The sun is bursting. It’s skin peeling open to indigo and silver, and he’s the only one who sees the way he looks up instead of below.
Listen.
If he’s being honest, he knows for a fact it doesn’t start with Taehyung. It never even touched him in the first place.
It was in the loneliness that been festering for years, all underneath the skin. How things unspoken were read like an open book between each fingertip, lips moving as the framed photos settled back against dusty pianos. He sees his empty car, the bloodied carpet, the hastily opened packet of snacks on kitchen table. It’s when he stops cooking, too quiet in the kitchen by himself, like every step in the house will echo back at him until he goes mad. Seokjin can’t live like this. He can’t.
No, it doesn’t start with Taehyung, is all he’s trying to say. He’s not sure who to blame in this equation. The chicken or the egg? The people or the purpose? Seokjin keeps looking back over his shoulder and replaying the videos like something holy and sacred, baptized in the summer ocean.
The photo of lines in the sand, two gouges for the wheels. Seokjin stops, something ugly and awful rising up like bile in his throat.

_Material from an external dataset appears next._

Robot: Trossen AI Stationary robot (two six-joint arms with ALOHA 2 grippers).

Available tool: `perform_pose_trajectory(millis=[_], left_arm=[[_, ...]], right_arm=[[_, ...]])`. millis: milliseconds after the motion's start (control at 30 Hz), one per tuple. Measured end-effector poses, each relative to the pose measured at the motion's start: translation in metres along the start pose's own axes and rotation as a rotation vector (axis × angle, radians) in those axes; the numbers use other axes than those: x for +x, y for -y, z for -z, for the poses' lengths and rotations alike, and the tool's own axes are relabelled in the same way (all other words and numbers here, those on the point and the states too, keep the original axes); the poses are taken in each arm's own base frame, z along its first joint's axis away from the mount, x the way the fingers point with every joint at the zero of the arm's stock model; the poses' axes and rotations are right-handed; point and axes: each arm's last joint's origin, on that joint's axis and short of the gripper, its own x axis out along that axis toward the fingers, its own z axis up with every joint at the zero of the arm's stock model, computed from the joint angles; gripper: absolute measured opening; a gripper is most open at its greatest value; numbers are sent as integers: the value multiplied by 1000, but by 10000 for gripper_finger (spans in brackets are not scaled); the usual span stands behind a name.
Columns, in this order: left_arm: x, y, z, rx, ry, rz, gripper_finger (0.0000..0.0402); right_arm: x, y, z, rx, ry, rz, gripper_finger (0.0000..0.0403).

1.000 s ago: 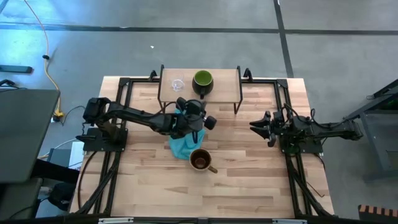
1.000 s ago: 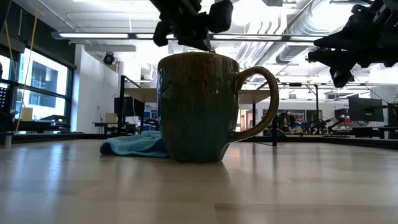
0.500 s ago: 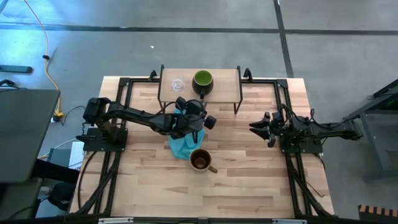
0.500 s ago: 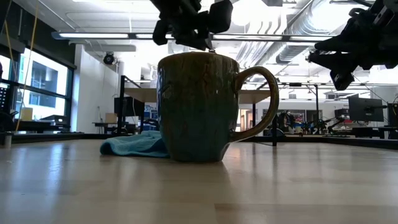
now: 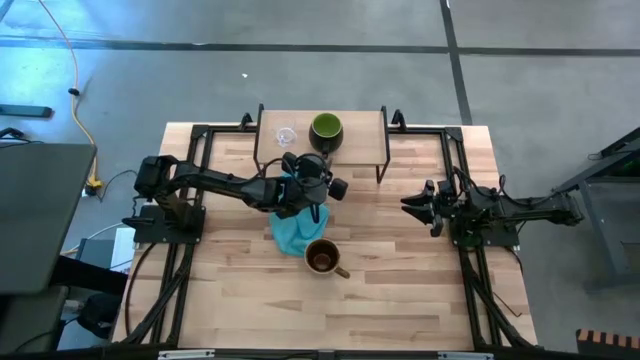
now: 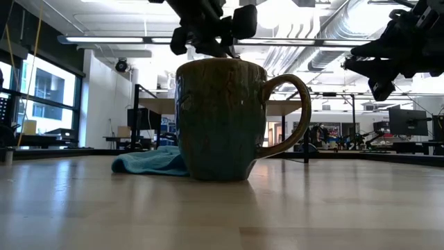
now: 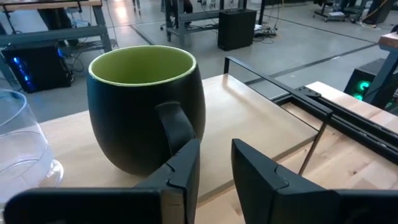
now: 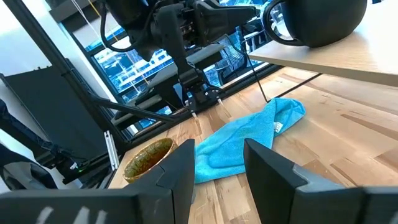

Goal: Stack small to large cups/mugs on shelf
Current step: Put the green mug on the shelf

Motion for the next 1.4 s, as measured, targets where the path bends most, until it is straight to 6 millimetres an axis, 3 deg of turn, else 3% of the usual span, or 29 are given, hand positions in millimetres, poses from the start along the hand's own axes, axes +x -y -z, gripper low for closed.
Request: perform_pose_trajectory(millis=[1400], left_arm=[[10, -3, -3, -91, -39, 73, 74]], right_arm=[[0, 0, 0, 1, 1, 0, 128]])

He only sees its scar, buried so deep beneath his bruising lungs he can’t feel the pain anymore.
❊ ❊
Seokjin dreams, many times a night. Usually they’re the same nightmare: him, standing tall beneath the corn and wheat. Everything is a bruised yellow, and all he can hear is the tide coming in. The ground rocks beneath his feet like a boat on the current. He is up to the shoulders in shrubbery when he hears the laughing, a butterfly landing on his shoulder, running like the water is a field of rye — golden and glowing in the sunset.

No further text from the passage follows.